## Exercise requirements
In the entries below, find each line with the string "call" and copy it.

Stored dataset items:
++++++

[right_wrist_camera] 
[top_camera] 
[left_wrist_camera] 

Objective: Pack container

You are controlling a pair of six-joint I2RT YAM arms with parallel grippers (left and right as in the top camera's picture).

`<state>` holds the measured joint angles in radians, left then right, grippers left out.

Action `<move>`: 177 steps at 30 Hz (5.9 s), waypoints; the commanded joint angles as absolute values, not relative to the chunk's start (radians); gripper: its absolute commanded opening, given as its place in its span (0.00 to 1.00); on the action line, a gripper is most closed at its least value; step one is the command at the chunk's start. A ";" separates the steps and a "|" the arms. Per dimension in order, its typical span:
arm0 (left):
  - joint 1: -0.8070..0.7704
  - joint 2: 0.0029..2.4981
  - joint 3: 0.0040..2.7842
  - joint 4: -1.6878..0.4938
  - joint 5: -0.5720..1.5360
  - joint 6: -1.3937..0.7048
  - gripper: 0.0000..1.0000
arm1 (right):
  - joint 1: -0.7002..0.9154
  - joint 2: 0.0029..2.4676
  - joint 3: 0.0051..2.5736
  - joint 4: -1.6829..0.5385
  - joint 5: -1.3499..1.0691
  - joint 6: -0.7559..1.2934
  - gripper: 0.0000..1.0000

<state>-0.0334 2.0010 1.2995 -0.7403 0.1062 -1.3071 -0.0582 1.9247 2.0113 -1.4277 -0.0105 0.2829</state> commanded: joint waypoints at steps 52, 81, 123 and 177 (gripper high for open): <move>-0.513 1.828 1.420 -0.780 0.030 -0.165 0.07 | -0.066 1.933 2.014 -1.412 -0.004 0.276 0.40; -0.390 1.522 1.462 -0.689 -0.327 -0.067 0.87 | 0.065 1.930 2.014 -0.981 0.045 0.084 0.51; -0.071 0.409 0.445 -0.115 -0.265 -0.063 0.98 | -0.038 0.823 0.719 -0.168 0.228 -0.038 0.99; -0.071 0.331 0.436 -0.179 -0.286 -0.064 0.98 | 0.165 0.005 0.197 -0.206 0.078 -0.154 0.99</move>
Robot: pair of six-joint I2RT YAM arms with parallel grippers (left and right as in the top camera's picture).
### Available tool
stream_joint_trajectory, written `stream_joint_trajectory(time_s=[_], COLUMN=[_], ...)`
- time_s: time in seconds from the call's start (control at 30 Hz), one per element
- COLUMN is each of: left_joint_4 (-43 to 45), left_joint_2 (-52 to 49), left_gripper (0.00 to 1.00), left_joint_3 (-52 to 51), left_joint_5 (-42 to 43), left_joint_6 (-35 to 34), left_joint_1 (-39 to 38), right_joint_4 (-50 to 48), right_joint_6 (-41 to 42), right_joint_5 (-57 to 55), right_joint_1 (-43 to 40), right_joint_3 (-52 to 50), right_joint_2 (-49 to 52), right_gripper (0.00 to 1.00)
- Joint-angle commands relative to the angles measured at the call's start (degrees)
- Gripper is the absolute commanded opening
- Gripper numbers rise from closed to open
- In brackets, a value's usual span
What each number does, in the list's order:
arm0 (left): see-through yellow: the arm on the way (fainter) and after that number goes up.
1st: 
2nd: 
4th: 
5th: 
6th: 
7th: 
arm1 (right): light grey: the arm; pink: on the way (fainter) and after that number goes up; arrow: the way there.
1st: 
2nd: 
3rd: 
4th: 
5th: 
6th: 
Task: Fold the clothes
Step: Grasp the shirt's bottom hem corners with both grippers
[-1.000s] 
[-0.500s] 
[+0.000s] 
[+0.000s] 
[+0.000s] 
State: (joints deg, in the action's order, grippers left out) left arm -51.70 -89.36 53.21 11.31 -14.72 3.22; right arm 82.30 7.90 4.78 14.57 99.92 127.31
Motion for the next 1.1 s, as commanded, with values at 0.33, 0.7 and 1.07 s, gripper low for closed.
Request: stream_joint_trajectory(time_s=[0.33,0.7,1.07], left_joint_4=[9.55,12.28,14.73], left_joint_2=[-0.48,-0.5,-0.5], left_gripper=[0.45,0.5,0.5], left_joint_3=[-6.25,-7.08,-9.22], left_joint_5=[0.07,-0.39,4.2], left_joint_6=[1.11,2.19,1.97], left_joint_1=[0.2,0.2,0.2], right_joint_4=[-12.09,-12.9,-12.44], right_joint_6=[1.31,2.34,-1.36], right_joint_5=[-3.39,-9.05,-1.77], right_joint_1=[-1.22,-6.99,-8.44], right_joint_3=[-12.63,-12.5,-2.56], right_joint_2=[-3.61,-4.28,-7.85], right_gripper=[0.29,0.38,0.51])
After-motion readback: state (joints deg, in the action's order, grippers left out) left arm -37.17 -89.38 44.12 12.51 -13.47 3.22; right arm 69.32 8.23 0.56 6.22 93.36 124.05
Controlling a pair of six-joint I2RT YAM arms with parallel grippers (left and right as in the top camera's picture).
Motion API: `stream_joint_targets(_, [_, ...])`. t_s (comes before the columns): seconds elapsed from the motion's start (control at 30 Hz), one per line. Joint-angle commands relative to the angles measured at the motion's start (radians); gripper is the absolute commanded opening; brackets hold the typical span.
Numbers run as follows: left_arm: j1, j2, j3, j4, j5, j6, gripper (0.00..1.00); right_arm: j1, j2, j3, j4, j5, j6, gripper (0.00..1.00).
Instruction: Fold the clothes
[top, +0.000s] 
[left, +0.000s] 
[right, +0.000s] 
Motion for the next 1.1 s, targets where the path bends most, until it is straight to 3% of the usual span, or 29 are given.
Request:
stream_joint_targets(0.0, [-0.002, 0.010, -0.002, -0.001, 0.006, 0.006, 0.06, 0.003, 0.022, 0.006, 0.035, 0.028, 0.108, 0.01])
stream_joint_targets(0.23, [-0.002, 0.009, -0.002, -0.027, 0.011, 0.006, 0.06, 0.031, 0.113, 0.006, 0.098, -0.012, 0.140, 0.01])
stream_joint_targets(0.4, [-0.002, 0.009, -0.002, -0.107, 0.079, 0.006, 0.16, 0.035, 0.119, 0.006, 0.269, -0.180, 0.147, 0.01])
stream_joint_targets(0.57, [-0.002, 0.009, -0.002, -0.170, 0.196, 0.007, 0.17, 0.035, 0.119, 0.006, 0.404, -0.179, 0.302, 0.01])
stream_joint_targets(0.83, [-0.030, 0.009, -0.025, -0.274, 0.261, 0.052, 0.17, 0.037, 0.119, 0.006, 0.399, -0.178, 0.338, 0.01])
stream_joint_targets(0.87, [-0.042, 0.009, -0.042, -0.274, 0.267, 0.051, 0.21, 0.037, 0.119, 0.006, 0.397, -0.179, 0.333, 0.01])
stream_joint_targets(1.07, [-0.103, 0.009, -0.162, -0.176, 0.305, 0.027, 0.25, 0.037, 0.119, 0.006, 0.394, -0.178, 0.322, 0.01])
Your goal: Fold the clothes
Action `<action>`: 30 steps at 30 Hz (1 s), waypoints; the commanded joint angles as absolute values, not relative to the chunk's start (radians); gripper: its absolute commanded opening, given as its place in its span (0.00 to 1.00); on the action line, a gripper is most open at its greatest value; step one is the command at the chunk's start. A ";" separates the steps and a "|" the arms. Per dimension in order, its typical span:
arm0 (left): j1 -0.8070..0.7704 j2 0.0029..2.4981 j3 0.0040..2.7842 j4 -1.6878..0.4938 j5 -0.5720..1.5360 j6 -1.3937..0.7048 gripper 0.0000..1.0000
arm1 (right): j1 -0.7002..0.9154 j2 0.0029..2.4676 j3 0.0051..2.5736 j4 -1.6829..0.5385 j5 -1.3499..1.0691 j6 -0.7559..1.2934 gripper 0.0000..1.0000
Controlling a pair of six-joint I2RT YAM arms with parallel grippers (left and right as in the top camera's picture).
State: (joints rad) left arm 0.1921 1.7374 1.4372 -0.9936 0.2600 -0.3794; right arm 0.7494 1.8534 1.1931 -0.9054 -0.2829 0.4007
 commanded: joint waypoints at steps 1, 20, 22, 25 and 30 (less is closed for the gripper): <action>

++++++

## Solution to this problem
- time_s: time in seconds from the call's start (control at 30 Hz), one per element
- Joint-angle commands relative to the angles measured at the call's start (degrees)

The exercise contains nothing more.